Kyson is a self-titled sonic memoir that jailbreaks Kyson’s repertoire through a depth of narrative and tactile instrumentation. Where he ensconced his other releases in escapism, this one by design hits you in your soul.
The album’s title is particularly significant. Kyson’s stage moniker was his nickname as an infant. His free-spirited parents (mom is English; dad, Malaysian) couldn’t decide on a name after his birth, so they temporarily called him Kysan-with “Ky” taken from his father’s name and “san” meaning son. As Kyson got older, his father exposed him to Asian culture, but he showed a lack of interest.

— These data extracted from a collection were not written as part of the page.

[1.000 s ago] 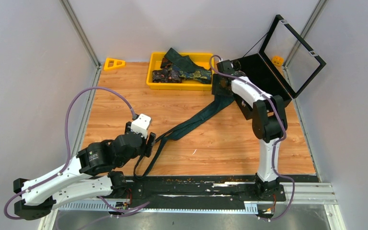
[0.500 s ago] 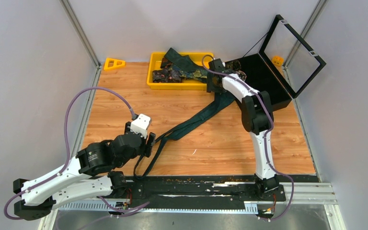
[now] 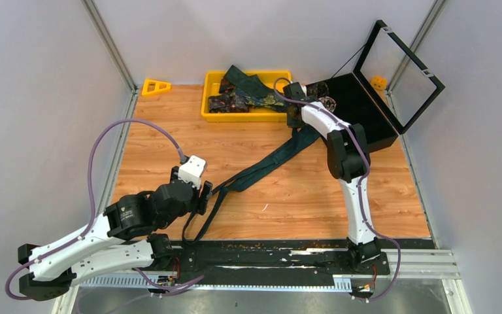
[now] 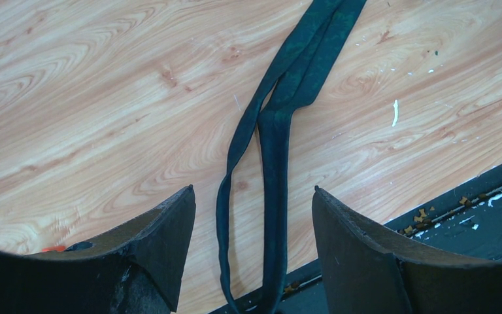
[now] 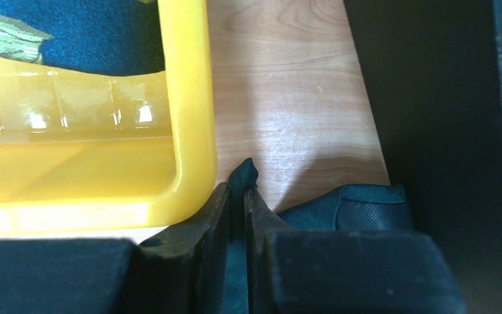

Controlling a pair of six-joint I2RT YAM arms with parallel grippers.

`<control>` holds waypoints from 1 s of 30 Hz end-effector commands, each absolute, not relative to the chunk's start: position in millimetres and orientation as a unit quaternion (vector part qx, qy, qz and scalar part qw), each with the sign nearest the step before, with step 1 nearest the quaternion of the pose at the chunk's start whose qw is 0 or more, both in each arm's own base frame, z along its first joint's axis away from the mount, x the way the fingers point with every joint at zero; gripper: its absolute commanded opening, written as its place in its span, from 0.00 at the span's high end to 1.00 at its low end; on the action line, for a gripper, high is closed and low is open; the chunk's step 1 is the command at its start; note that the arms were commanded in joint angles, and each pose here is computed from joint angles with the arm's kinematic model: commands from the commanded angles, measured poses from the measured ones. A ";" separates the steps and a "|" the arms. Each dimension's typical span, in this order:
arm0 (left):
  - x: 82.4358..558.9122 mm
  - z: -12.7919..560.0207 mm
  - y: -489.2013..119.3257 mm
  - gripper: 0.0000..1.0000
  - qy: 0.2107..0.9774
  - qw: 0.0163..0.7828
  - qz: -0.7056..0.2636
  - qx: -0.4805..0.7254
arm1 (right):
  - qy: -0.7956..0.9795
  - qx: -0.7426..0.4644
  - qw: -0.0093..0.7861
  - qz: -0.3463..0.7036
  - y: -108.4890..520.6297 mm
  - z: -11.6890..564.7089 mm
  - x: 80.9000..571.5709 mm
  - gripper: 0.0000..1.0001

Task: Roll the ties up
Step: Flatten out the tie at the center of the board.

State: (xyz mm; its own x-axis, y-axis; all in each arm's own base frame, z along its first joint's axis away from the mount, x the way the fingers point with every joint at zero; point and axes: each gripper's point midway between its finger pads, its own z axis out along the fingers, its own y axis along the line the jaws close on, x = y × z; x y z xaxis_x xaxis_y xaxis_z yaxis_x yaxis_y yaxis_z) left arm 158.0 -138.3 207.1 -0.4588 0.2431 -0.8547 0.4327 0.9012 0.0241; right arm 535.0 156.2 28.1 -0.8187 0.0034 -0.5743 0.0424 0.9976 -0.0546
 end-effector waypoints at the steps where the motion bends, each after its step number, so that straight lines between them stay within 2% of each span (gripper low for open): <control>1: 160.3 212.5 -144.2 0.27 0.840 0.492 -0.112 0.198 | 0.946 0.012 0.323 -0.037 156.5 37.9 549.6 0.89; 5: 160.3 212.4 -144.3 0.27 0.840 0.492 -0.112 0.198 | 0.941 0.008 0.335 -0.038 155.9 59.0 550.4 0.97; 10: 160.0 212.6 -144.0 0.27 0.840 0.492 -0.113 0.198 | 0.934 0.040 0.338 -0.107 125.8 80.8 537.3 0.97; 15: 159.9 213.1 -144.6 0.27 0.839 0.493 -0.115 0.199 | 0.925 0.088 0.335 -0.158 101.2 75.8 518.7 0.99; 25: 160.2 212.2 -144.0 0.27 0.840 0.493 -0.113 0.197 | 0.901 0.148 0.324 -0.245 72.4 78.7 511.9 1.00; 26: 160.4 211.5 -144.1 0.27 0.841 0.492 -0.111 0.198 | 0.901 0.148 0.324 -0.246 72.4 76.8 512.6 0.99; 30: 161.2 209.2 -144.4 0.27 0.843 0.489 -0.106 0.199 | 0.908 0.133 0.330 -0.224 80.1 73.9 518.4 0.68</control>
State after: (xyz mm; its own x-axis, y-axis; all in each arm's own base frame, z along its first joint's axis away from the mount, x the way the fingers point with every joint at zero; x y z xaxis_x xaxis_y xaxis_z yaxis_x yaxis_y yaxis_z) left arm 158.5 -140.5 207.6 -0.4540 0.2330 -0.8600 0.4354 0.9001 0.0140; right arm 509.7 81.4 62.9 -0.7782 0.0898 -0.6216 0.3639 0.8712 -0.3297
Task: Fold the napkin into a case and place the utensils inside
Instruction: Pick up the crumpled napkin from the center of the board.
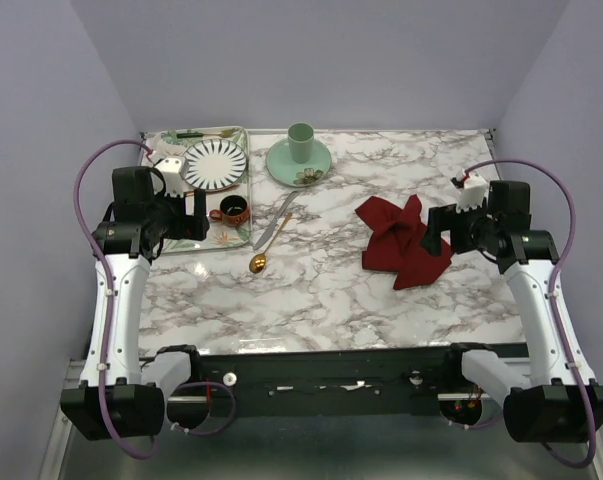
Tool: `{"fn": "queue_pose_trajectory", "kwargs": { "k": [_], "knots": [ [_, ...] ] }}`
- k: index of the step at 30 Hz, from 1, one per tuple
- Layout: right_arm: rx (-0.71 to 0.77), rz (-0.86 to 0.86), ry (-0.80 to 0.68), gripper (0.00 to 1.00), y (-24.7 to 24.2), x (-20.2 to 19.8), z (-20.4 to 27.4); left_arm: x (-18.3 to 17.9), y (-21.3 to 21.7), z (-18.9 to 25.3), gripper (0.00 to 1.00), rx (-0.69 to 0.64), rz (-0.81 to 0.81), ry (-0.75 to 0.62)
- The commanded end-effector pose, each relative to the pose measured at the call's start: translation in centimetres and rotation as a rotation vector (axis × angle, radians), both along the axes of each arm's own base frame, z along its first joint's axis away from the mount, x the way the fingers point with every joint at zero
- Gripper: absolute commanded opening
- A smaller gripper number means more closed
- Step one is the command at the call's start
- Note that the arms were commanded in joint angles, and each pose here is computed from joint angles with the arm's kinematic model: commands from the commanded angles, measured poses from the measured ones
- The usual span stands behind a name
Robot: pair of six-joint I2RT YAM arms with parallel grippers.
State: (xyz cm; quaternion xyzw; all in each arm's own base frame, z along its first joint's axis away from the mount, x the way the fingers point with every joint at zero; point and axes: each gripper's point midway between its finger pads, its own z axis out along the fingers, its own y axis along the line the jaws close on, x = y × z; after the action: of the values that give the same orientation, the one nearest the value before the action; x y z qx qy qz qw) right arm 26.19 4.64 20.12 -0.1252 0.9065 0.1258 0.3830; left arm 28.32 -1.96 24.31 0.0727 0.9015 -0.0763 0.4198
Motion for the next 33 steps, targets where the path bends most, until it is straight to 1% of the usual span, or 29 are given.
{"fn": "queue_pose_trajectory", "kwargs": {
  "k": [1, 2, 5, 6, 9, 13, 22, 27, 30, 31, 32, 33],
  "knots": [
    [0.008, 0.031, 0.034, 1.0, 0.4, 1.5, 0.5, 1.2, 0.5, 0.9, 0.99, 0.031, 0.003, -0.026],
    [0.011, 0.029, 0.076, 1.0, 0.4, 2.0, -0.4, 1.3, 0.5, 1.1, 0.99, 0.031, 0.003, -0.029],
    [0.025, 0.012, 0.101, 1.0, 0.4, 3.4, -0.5, 1.6, 0.5, 1.0, 0.99, 0.047, -0.002, -0.029],
    [0.024, 0.004, 0.132, 1.0, 0.3, 4.0, -1.3, 1.7, 0.6, 1.0, 0.99, 0.052, 0.002, -0.03],
    [0.027, -0.006, 0.159, 1.0, 0.2, 5.4, -1.9, 1.9, 0.8, 0.7, 0.99, 0.065, 0.008, -0.022],
    [0.05, -0.003, 0.248, 1.0, 0.6, 6.8, -4.1, 2.1, 0.6, 0.6, 0.99, 0.058, 0.01, -0.023],
    [0.094, -0.021, 0.341, 1.0, 1.1, 9.8, -7.2, 2.8, -0.2, -0.3, 0.99, 0.034, 0.004, -0.002],
    [0.143, -0.035, 0.394, 0.95, 1.7, 11.9, -9.0, 3.1, -0.6, -0.1, 0.99, 0.003, 0.011, -0.008],
    [0.181, -0.028, 0.393, 0.84, 2.3, 13.4, -9.0, 3.1, -1.0, -0.2, 0.99, -0.005, -0.001, -0.009],
    [0.189, -0.03, 0.419, 0.75, 2.4, 13.6, -10.0, 3.1, -1.0, -0.3, 0.99, -0.005, 0.002, -0.005],
    [0.195, -0.025, 0.41, 0.69, 2.7, 14.2, -9.7, 3.2, -1.1, -0.2, 0.99, -0.005, -0.003, -0.009],
    [0.211, -0.011, 0.412, 0.6, 3.0, 14.5, -9.7, 3.2, -1.1, -0.2, 0.99, -0.003, -0.004, -0.007]
  ]
}}
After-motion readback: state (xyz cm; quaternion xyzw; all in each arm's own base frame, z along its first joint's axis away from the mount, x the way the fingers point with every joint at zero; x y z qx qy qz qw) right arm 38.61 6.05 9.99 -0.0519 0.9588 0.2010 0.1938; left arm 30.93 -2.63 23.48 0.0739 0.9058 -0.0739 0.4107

It took the passing of his paternal grandfather to awaken a desire to learn more about his Chinese-Malay roots. “This album,” he notes, “is really about how curious I have become.” The album artwork and packaging comes courtesy of German artist BD Graft in his ‘Add Yellow’ style with images from Kyson’s upbringing.
Kyson got his start when he won an official Bon Iver remix completion with his version of “Holocene.” This sparked Kyson’s love for tinkering with effervescent, hip-hop soundscapes and production which eventually evolved into Kyson realizing his potential as a solo artist. Pitchfork has credited his music as “exotic but familiar” and Stereogum as, “forward-thinking arrangements with sleek electronic elements.”
“I try to make music ever day- I want to be there when the inspiration comes.” says Kyson, the synth-shaman of teleporting sounds. “There are no borders to what you can do. It’s limitless.”